Sometimes I wonder if the real reason for the college boom is not to educate us, but to help our parents let us go.
That is in part how I have always seen the college experience. We go from high school to college to a career, all prepped and ready for life. The upswing in college attendance statistics––helped greatly by the mass numbers of minorities who now have access to education––resulted in a flood of the educated elite. Unlike the days of the recent past, when any schmuck newly de-smocked and capped entered the work force, our generation has to look for a job. We are so many, the jobs are courting us no longer. Thus the much-joked college grad who is still flipping burgers three years down the line to pay the premium on his school loans is a sad reality.
None of this seems fair. And of course it is not.
Well, actually, it is entirely fair, since who said the graduate had to get a gold-studded job his first year out? Or even his fifth? He deserves it? Yes, that rushed research paper written the night before it was due entirely proves that theory.

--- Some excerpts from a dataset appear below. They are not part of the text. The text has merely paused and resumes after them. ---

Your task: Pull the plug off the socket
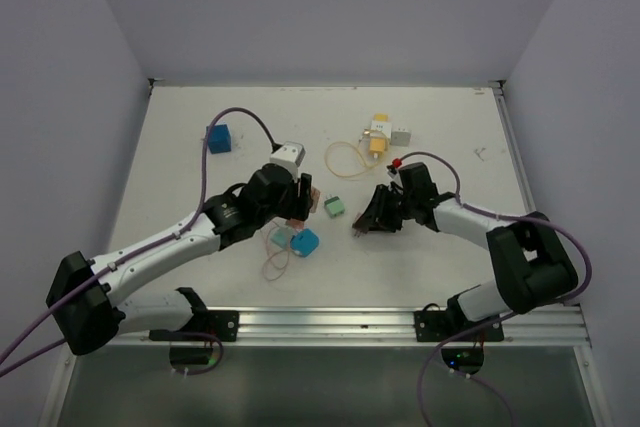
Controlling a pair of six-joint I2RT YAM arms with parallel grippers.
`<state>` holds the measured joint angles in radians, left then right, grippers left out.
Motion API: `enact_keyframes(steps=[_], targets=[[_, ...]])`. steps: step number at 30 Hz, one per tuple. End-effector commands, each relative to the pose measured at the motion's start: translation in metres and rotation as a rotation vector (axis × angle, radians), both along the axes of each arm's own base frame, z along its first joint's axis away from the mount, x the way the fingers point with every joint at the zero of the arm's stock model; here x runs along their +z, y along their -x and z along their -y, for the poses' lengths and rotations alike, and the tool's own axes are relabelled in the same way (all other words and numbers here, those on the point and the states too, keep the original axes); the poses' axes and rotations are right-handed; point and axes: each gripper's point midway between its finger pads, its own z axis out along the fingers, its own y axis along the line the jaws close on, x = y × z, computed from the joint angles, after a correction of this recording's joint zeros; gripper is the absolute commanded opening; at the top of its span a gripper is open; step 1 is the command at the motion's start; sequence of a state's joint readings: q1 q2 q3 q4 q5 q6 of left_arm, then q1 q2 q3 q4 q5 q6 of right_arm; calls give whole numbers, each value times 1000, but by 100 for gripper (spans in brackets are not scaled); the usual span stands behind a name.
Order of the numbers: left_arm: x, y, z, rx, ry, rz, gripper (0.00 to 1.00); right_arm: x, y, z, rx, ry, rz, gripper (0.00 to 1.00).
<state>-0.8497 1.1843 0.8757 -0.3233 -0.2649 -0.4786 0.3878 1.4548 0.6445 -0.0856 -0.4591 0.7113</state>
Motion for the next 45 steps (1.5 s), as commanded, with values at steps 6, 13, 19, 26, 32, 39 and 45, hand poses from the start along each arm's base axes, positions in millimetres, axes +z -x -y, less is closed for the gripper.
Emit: enact_keyframes(steps=[6,13,19,26,32,39,45], targets=[[29,-39,-15,221,86,16,0,-2,-21,-37,105,-75,95,13],[30,-50,-17,264,65,0,0,-5,-24,-37,109,-50,106,35],[28,-54,-16,276,64,-21,0,-11,-20,-3,45,133,120,81],[29,-56,-15,300,79,-35,0,32,-27,20,-29,198,289,89],[40,-63,-13,357,132,-40,0,101,-33,-6,-37,-17,450,88],[61,-70,-5,423,250,-42,0,154,-39,-50,-22,-187,571,87],[84,-75,2,437,327,-30,0,166,-41,-90,39,-234,602,85]])
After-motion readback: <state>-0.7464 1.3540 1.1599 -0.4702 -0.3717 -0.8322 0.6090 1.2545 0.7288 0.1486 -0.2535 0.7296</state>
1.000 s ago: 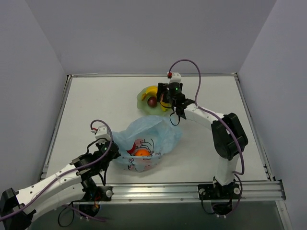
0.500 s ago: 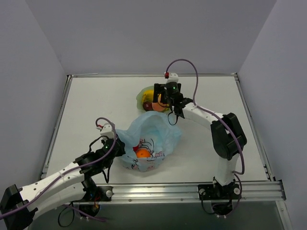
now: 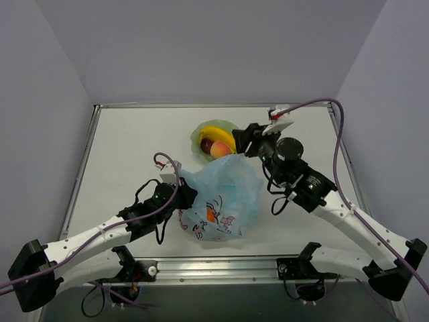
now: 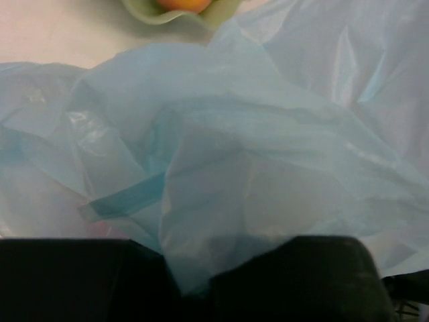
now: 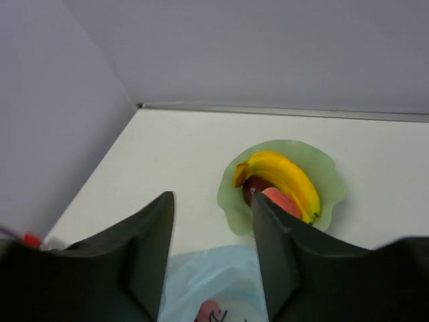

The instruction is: Take the fake fruits out of the plastic bag

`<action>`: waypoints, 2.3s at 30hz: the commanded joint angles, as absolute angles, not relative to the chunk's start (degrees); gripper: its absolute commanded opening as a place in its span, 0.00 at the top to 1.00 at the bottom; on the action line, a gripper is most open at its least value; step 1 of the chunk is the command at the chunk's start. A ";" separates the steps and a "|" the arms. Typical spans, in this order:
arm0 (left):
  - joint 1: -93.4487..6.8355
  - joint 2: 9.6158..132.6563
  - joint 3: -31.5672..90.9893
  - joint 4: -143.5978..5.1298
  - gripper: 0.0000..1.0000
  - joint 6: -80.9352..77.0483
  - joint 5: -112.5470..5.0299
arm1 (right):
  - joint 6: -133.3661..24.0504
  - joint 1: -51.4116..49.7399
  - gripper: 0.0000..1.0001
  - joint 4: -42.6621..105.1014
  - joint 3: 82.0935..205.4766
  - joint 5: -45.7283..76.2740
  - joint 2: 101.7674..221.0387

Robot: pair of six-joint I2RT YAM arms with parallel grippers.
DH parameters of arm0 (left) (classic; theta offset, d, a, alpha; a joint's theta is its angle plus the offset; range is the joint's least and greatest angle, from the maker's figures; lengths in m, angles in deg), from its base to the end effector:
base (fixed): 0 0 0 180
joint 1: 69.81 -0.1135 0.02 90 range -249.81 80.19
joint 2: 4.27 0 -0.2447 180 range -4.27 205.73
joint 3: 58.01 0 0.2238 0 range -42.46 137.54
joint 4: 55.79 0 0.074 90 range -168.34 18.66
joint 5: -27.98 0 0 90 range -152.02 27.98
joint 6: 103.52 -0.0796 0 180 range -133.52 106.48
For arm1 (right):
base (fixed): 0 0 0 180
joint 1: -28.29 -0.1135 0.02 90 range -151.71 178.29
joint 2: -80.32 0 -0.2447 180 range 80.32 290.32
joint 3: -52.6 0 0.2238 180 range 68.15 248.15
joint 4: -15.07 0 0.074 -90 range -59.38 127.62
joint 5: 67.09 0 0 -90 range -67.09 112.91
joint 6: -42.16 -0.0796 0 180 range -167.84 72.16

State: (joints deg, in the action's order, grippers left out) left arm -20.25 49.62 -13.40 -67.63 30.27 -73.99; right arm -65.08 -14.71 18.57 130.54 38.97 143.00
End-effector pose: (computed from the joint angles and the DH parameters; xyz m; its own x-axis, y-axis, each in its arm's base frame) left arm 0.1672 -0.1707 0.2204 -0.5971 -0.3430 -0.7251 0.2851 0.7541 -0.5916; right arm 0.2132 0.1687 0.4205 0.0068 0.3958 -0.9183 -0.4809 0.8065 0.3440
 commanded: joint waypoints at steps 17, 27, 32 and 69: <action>-19.71 24.03 -28.74 -79.60 0.98 43.17 -84.17 | -73.07 -38.85 0.84 19.30 111.48 35.48 150.43; -19.71 26.93 -30.42 -76.18 0.98 43.26 -82.59 | -76.76 -39.12 0.33 23.33 113.50 52.26 158.80; -19.71 29.47 -30.42 -73.71 0.98 42.73 -81.71 | -76.84 -38.42 0.23 23.15 114.38 51.56 164.77; -19.62 39.23 -25.67 -68.88 0.98 38.33 -82.06 | -73.07 -41.32 0.62 28.54 115.26 33.29 136.58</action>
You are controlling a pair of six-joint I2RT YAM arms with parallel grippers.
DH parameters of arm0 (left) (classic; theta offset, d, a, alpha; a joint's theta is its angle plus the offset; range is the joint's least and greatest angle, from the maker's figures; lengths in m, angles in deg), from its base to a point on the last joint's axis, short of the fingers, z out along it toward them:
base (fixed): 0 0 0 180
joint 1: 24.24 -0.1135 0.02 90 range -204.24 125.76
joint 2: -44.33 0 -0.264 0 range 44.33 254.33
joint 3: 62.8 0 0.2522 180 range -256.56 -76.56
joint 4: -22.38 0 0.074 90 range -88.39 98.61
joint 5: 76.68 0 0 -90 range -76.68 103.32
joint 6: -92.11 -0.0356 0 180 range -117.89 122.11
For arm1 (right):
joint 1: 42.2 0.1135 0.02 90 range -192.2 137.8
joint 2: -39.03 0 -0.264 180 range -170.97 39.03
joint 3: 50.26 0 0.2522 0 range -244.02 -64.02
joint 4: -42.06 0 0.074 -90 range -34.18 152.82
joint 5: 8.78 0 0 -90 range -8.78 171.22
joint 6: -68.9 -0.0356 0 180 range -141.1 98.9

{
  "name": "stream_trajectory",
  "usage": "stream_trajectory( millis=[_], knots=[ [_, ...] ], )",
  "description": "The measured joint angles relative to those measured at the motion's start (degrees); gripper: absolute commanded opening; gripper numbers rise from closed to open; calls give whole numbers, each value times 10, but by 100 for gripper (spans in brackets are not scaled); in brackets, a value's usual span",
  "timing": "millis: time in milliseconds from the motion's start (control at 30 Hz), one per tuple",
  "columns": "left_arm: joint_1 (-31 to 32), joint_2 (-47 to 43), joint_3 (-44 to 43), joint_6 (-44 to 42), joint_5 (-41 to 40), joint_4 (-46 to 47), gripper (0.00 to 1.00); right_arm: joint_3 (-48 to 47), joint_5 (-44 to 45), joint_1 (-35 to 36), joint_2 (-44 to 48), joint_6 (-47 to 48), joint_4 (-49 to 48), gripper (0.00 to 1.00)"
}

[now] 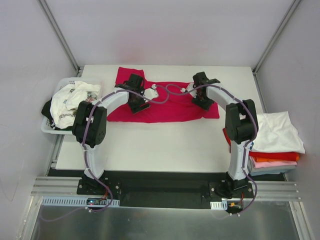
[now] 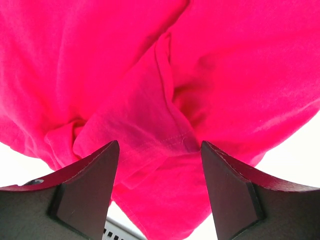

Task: Fold and stack the t-shirts
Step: Fold the flattened tshirt in 1/3 of the way

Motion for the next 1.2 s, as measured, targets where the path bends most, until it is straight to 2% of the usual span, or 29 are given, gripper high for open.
stream_trajectory(
  millis=[200,633,767,800,867,933,1000,1200],
  knots=[
    [8,5,-2,8,2,0,66,1,3,-4,4,0,-2,53],
    [12,25,-2,11,2,2,56,8,3,-4,6,0,-3,52],
    [12,36,-2,13,2,1,37,12,3,-5,9,0,-3,52],
    [12,37,-2,13,2,1,29,13,3,-5,9,0,-3,52],
    [12,38,-3,14,-1,1,24,13,3,-5,10,0,-3,52],
    [12,40,-5,12,-2,1,15,13,3,-5,10,0,-3,52],
    [12,43,-9,13,-3,2,0,13,3,-5,10,0,-3,52],
    [11,45,-26,11,-16,-1,0,21,1,-5,10,0,-3,51]
  ],
)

The only way these Millennials will ever get "our fair share" or chance among our elders or even our peers is if we reduce the surplus population (of the educated elite). Of course reducing any population is frowned upon. Of course the elite don't like that either. And of course the educated might notice it eventually, after it has hit the history books––but then who wrote those history books? We are at an impasse, and the only choice is to move forward and to eat our McDonald's future with as much mustard and onion as it has on it.
An earlier, broad demographic model used to be "birth, tall-enough, work, marriage, death." Then, "birth, you-can-read-and-cipher, work, marriage, death"––this assumes a school-level of about fourth grade; sometimes, children attended to the eighth (golly). In the past century, the average sequence was "birth, high school, work, marriage, death." Now society is experiencing what is called "credential creep." Upper-level positions that once required only a Bachelor's degree require a Master's and sometimes a doctoral degree. As the pond floods with fishies, survival of the fittest rules out, and only the flashiest fishy will win.
But why is there such a high college attendance today? We could look back to WWI and WWII and see how the economy has changed in the world since then. Culture, with the Beat generation and the Civil Rights movement, has shifted and allowed new opportunities to those who did not have them before. The GI Bill and other government actions provided funding to students with financial needs, where before college was a more private endeavor under a smaller, federal government. The 20th century was concerned with encouraging mobility through education.
In comparison to where we started, we have come a long way in a century. The parents of most Millennials were most likely alive from JFK's era onward. They have seen their wild days. They have watched, perhaps, moon landings for the first time and been enthralled, inspired, or terrified. They experienced the shift from scratchy analog to the iPhone within half the span of a normal lifetime. So what do they do, when they become the pillars of society?
Parents are not necessarily thinking about the "future of the human race" when they send their children to college. Hopefully, they want them to be safe, keep warm, err toward the Freshman Fifteen than to lose thirty pounds because they are too busy to eat well. In effect, parents would prefer college to be a place from which they can ascertain all is well––aka, to the "home life standards."
A previous model of life was "birth, work, marriage, death." We have been delaying the marriage phase in our culture over the last few years, though each individual can still be independent of his parents from graduation until then.
What if college, to parents, is like a safety blanket? What if college is their way of saying don't grow up yet?